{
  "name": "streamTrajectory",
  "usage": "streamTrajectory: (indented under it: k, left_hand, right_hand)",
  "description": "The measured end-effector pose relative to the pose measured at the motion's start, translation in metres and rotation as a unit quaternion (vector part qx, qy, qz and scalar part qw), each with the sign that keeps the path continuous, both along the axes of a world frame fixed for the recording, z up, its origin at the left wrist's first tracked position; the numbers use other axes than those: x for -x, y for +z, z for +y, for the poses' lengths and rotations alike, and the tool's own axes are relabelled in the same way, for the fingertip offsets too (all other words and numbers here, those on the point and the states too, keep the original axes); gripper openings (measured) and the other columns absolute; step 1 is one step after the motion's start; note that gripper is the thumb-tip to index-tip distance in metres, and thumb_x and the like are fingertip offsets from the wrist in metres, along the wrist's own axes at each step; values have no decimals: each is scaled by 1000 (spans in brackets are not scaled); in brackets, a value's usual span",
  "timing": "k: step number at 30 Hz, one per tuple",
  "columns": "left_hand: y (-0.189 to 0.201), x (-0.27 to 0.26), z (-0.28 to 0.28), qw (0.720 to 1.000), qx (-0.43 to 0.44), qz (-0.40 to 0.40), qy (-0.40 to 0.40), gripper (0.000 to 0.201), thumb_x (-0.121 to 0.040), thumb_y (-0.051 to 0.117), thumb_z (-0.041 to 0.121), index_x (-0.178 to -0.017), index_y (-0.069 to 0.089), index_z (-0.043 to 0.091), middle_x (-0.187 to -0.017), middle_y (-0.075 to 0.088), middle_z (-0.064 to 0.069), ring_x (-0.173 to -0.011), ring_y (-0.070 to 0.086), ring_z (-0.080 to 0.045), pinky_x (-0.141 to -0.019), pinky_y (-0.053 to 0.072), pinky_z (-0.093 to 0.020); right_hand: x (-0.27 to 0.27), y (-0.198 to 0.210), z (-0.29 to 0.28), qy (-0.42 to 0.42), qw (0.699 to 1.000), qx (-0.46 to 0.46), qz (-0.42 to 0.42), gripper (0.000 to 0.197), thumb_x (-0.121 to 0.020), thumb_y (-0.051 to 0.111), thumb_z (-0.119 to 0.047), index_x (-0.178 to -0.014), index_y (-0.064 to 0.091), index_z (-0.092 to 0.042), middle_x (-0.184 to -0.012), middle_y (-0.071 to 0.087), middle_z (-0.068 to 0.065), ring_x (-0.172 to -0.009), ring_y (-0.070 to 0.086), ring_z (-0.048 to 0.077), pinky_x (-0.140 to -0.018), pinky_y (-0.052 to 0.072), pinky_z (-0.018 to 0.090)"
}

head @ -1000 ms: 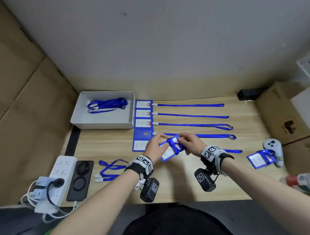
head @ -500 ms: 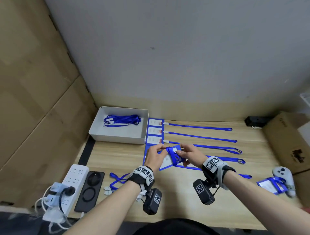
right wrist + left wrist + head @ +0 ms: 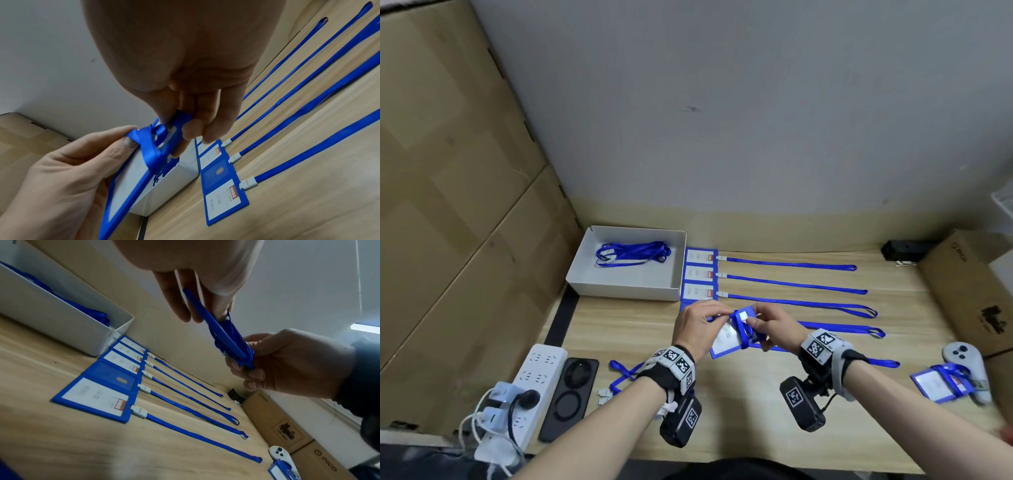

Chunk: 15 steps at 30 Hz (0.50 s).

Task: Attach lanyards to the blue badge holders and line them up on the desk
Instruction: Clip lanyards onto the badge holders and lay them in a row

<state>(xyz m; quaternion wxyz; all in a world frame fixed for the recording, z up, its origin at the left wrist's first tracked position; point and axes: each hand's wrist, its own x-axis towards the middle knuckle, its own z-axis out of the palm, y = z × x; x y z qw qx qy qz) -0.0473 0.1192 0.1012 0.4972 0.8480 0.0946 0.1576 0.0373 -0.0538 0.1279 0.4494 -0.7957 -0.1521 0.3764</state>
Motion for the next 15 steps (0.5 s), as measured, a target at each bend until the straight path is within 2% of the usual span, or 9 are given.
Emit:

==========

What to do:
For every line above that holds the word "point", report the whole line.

Solution below:
  "description": "The measured end-effector pose relative to the pose measured at the motion's start, translation in metres and rotation as a unit quaternion (vector part qx, qy, qz and scalar part qw), each with the sign that keeps the path continuous, both along the axes of a world frame fixed for the recording, z up, its origin at the left wrist's first tracked position; the numbers use other axes than those: x for -x, y for +z, z for +y, for the poses' lengths and rotations alike, and the tool's own axes are relabelled in the same way, for the fingertip offsets too (all other words and numbers here, those on the point and the states too, keep the original axes); gripper openings (measured) and the other columns absolute; step 1 is one step after the motion's start; note that gripper is the thumb-tip to index-tip distance in metres, and thumb_x and the like are fingertip offsets from the wrist in metres, along the wrist's own axes at each step; values have no decimals: each is scaled by 1000 (spans in brackets are not scaled); in brackets, a value's usual span",
<state>(xyz m; quaternion wxyz; all in a world frame fixed for the recording, z up, its origin at the left wrist's first tracked position; point and axes: each hand's wrist, its own x-axis towards the middle knuckle, its own z-axis out of the palm, y = z × x; x y z qw qx qy qz) -0.0473 0.1192 0.1012 0.4972 0.8480 0.0946 0.1576 0.0373 -0.0538 0.1279 0.4494 -0.7957 -0.1521 0.3764</state>

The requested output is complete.